2013 marks the 10th anniversary of one of Broadway's most "popular" shows, Wicked. In the last decade the show has "defied gravity" by winning over 50 awards, but perhaps one of the most fascinating aspects of the show lies not onstage, but in the audience.
Over the course of a decade, Wicked, as well as other Broadway hits, has attracted a large and devoted fan base. These productions have warmed the hearts of theatregoers around the world. Fans of all ages know the songs backwards and forwards and can even recite the show's cast history.
However, there are a few fans of these shows that know the wear and tear of an eight-show schedule. They're not actors, but but they will be there to meet the cast at the stage door multiple times a week.
"No one outside the theatre world understands the concept of multiple performances," said Bettie Laven, a fan of Wicked since its 2003 preview in San Francisco. "I know I have lost track of the real number of times I've seen Wicked after it reached over 150. After a certain number, people think you are crazy."
Laven has followed Wicked for 10 years, having seen the show in major cities all over the United States. While she has followed Wicked closely, she is only a small part of the Broadway "superfan" community, who devote themselves emotionally, physically and financially to one particular show. Hollis Stern, a "groupie" of Rock of Ages since 2008, has rocked in the audience more than 200 times.
"I think every show provides something emotionally when you see it. Rock of Ages came out less than a year after I lost a family member, and we went to see it Off-Broadway to have fun," Stern said. "We had a great time, so I continued to go. I was often asked how long I would continue going and I always said, 'When it stops being fun.' I don't think there's a number attached to being a fan."
Rob Lawlor, who has flown to Oz at least 45 times, also has an emotional tie to Wicked's underlying message.
" Wicked has brought so much joy and understanding through its message of accepting those who are different than yourself," Lawlor said. "We know these characters. We've all felt like Elphaba in some capacity in our lives. It's that feeling of watching Elphaba during 'Defying Gravity' and feeling that sort of heart-in-my-throat moment when she finally defies everyone."
Seeing a show so often that theatregoers hit the triple digits doesn't come without a cost. While fandom is not free, is can be more affordable than one might think.
Heather Card, who has seen Newsies more than 40 times, has only paid for a full-price ticket once. Sarah Packard, a self-proclaimed " RoA-holic", has seen Rock of Ages 109 times on Broadway, Off-Broadway, on tour and in Toronto, but her love for hair metal hasn't broken the bank.
"Rush tickets help save on the cost, and of course there are discount codes as well," Packard said. "I admit I hardly ever pay full price for the shows I see because I have a limited budget. I work in the theatre business, and I am lucky to get invited to a lot of shows. I am also grateful for rush, lotto and standing-room pricing."

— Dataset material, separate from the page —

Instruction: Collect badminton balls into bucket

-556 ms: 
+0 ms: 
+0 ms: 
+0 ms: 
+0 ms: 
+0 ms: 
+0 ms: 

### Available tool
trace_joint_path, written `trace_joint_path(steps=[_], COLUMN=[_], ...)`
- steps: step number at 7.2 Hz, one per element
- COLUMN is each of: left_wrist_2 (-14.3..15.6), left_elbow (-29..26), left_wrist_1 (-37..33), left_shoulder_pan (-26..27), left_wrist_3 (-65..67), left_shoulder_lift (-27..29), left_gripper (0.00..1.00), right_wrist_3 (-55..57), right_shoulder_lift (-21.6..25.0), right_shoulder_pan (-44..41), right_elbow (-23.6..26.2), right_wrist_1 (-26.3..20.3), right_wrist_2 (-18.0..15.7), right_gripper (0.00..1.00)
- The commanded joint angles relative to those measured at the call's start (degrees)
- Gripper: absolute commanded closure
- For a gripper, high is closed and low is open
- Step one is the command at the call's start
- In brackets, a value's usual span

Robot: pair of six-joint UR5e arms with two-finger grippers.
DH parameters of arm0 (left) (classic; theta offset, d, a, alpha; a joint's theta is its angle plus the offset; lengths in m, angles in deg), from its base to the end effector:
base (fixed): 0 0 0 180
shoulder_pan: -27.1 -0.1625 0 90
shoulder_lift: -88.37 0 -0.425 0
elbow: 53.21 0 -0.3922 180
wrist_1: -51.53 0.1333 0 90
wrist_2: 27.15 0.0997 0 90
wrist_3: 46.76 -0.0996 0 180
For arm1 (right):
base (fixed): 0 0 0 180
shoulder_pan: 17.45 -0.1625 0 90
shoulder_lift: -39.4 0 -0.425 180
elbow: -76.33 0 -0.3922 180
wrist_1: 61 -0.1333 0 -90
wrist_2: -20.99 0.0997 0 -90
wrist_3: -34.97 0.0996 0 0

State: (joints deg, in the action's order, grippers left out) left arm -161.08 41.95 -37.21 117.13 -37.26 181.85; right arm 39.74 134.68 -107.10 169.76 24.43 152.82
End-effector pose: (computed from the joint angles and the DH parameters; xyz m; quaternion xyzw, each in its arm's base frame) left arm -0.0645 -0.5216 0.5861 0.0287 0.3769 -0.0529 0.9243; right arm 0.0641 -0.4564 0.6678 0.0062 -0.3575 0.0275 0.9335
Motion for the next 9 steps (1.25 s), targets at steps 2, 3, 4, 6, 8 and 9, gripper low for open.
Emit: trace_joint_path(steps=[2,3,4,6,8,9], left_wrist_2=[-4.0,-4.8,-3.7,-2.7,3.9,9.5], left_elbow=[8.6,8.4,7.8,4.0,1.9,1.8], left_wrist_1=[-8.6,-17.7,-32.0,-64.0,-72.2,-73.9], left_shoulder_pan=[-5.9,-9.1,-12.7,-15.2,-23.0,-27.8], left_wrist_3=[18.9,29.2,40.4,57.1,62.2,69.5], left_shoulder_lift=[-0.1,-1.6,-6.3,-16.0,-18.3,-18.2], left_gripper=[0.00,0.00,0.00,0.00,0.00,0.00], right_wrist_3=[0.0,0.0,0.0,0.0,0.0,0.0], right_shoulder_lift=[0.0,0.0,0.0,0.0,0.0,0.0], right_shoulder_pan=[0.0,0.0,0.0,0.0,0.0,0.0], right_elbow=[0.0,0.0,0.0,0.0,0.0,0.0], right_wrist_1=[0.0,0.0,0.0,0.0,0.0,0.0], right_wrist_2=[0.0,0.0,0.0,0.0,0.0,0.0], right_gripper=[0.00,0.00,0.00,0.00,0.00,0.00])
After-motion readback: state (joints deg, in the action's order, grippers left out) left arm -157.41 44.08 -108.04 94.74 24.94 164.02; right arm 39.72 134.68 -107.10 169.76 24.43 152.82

Another way to see a show multiple times is to stand in line for rush or lottery tickets. Sure, it takes a lot of planning, but the camaraderie in the lottery is unique to the New York theatre scene. Jonathan Cort, a fan of Wicked since 2004, said there is an art to the lottery.

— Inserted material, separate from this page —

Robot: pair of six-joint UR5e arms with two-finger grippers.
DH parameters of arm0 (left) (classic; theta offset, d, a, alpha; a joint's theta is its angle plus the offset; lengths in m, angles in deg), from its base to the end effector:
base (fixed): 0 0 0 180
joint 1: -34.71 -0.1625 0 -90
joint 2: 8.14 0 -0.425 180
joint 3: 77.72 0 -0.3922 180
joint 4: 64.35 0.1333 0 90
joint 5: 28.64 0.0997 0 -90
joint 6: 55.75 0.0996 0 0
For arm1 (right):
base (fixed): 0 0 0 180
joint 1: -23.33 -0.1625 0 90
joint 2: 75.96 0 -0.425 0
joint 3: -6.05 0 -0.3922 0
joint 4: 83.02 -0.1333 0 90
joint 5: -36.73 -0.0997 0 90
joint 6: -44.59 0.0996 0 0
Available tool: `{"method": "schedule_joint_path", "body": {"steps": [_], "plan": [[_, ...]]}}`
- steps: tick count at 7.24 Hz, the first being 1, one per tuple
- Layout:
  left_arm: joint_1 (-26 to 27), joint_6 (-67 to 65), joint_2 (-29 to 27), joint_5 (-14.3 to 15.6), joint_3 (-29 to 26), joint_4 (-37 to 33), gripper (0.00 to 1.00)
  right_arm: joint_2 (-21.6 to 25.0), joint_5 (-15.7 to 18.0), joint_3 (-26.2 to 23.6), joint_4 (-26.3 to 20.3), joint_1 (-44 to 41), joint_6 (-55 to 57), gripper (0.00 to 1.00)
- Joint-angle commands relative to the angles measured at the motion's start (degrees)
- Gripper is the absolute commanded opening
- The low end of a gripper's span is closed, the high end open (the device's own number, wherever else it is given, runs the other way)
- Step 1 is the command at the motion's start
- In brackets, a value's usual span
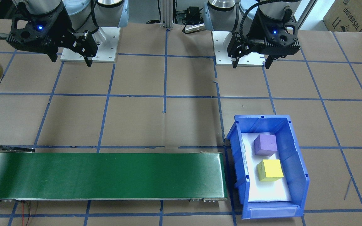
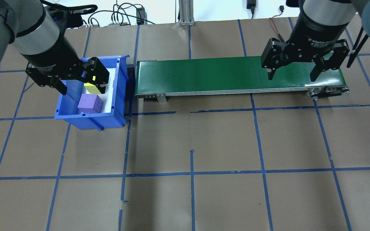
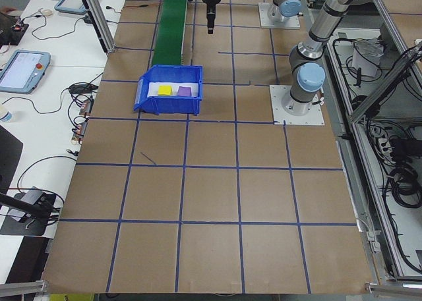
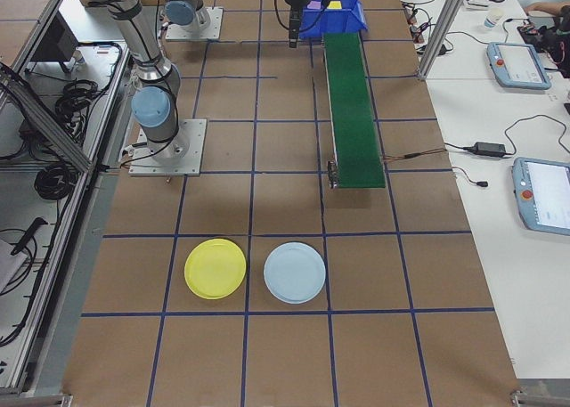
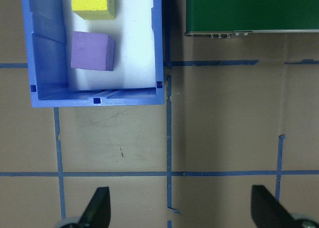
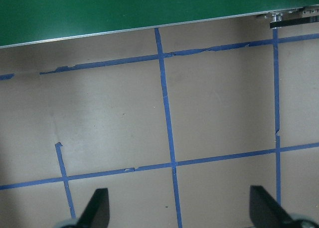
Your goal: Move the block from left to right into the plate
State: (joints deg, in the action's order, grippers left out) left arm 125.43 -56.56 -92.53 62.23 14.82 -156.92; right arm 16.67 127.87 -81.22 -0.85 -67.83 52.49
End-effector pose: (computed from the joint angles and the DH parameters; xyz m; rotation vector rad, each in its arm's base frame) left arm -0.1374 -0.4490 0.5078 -0.0026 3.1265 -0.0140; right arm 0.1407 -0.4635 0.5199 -0.1826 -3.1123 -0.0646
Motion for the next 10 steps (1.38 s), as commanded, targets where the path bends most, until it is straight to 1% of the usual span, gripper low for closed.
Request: {"method": "schedule_joint_path", "body": {"steps": [1,2,3,4,7,8,9,10], "plan": [[-0.55,0.19,0.01,-0.08,0.09,0.02,1.0,0.0,0.0,0.0,0.0,0.02,0.0,1.0],[-0.72,0.37,0.01,0.1,-0.17,0.19,1.0,0.0,0.0,0.0,0.09,-0.06,0.0,1.0],[-1.51,2.46,0.27,0.53,-1.21,0.19,1.0,0.0,0.0,0.0,0.09,0.02,0.0,1.0],[-2.82,3.52,0.27,0.36,-1.4,0.19,1.0,-0.09,0.0,0.0,0.09,0.02,0.0,1.0],[-3.54,4.14,0.71,0.45,-1.49,0.28,1.0,-0.09,0.0,0.0,0.0,0.02,0.0,1.0],[-4.49,6.76,-0.16,0.28,-1.05,1.5,1.0,-0.09,0.0,0.0,0.0,0.02,0.0,1.0],[-6.42,8.18,-2.69,0.19,-0.18,4.99,1.0,-0.09,0.0,0.0,0.0,0.02,0.0,1.0],[-9.4,13.41,-6.89,0.27,-0.69,9.2,1.0,-0.09,0.0,0.0,0.0,0.02,0.0,1.0]]}}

"Most of the 48 times I've seen Wicked have been via the ticket lottery system," Cort said. Oftentimes, Wicked fan friends will coordinate and help each other out with lottery when someone wants to see the show."

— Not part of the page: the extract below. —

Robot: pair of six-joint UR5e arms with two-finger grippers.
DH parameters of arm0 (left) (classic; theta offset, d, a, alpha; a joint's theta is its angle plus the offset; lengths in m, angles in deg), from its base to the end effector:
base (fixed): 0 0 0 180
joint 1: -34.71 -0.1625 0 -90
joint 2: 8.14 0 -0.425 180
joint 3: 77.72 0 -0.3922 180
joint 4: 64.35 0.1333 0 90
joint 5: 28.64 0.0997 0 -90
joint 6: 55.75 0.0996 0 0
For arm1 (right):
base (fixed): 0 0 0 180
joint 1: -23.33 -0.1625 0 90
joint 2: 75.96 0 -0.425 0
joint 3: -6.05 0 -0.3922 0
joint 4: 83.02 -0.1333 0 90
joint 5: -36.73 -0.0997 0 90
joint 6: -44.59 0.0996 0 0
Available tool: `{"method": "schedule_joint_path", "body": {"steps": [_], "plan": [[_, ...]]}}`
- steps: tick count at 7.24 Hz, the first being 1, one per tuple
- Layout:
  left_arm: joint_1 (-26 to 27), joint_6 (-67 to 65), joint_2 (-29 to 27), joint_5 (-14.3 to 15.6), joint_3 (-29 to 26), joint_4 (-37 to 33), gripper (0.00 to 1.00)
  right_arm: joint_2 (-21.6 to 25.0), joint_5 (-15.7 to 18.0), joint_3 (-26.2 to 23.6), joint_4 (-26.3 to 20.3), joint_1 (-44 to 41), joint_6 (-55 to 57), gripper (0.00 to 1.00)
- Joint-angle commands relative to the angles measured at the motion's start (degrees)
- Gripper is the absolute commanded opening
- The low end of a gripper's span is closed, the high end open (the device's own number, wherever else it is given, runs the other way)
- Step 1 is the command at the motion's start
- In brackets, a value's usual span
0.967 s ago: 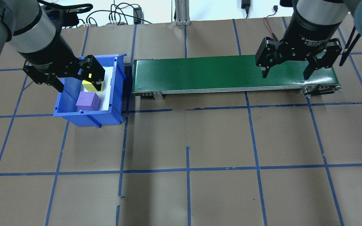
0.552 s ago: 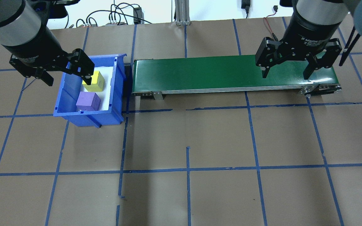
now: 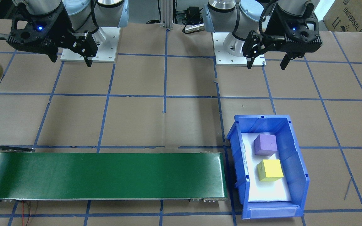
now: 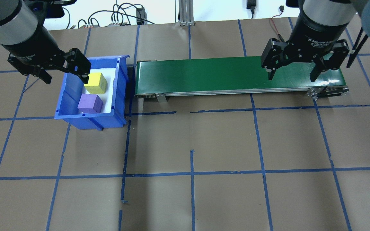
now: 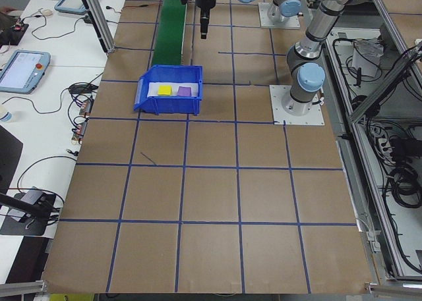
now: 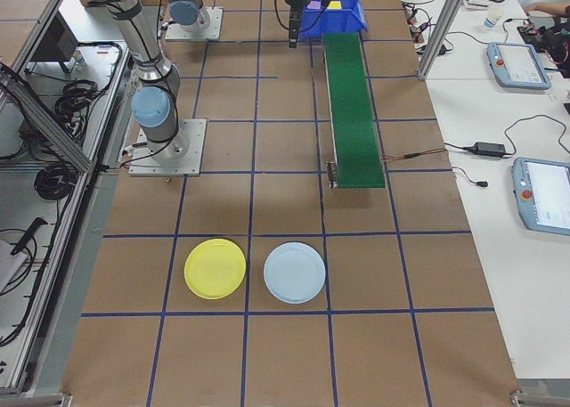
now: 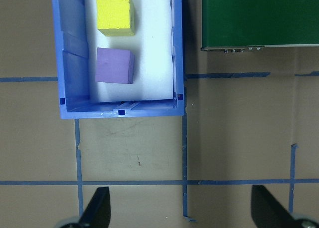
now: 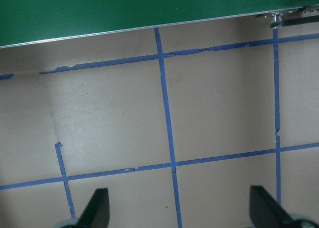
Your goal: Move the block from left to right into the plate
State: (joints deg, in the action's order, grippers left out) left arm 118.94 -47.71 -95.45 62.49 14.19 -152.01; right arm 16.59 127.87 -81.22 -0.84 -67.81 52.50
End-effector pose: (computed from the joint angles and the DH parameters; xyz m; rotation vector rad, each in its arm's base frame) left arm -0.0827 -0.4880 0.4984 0.0609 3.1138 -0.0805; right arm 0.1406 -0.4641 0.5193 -0.1834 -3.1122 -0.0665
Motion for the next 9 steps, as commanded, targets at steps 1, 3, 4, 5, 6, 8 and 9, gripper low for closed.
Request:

Rachel Sather, who has seen The Book of Mormon 28 times, shows her support for the show with a "Man Up" tattoo on her forearm. While such dedication might cause those who fear needles to cringe, she said she enjoys bonding with her fellow fans. "It becomes a very communal thing, in a way, and it was a comfort zone after I moved to New York," Sather said. "Being with fans becomes very ritualistic, not to mention the basic love for the show itself."
And cast interactions are a must. Cort works on a blog called "Innuendo & Outuendo," which allows him to interview Wicked cast and alumni. But he said the connection that he, as well as fans of other shows, have made with Broadway casts is unique.
"I've developed relationships with performers just from seeing the show multiple times and talking to them at stage door," Cort said. "This can sometimes lead to an actual friendship beyond the stage door."
Emma Story has ventured into the dark, mysterious world of Sleep No More 64 times in the last two years. The cost of that many tickets to Punchdrunk's immersive production might cause even Macbeth's dagger to quiver, but Story has always paid full price for the elusive experience. Pricing aside, what draws her to the show is the aspect of the unknown, as well as the thrill of seeing new cast members fill the roles.
"There's a huge amount packed into each three-hour experience. I attended very frequently in an effort to see it all — follow every character for a full loop, experience every one-on-one and explore every room," Story said. "I even got my Sleep No More tattoo after the first few times. When I go now, it's because of an interesting performer/role combination I've heard about."
Bettie Laven also attends Wicked for the sake of seeing nuances in each new cast of the show.
"I still go back to see Wicked when there is a change in actors or just to see if the cherry picker is still functioning properly," Laven said. "I had so many buttons from the lottery that I returned them in a large plastic bag to the house manager."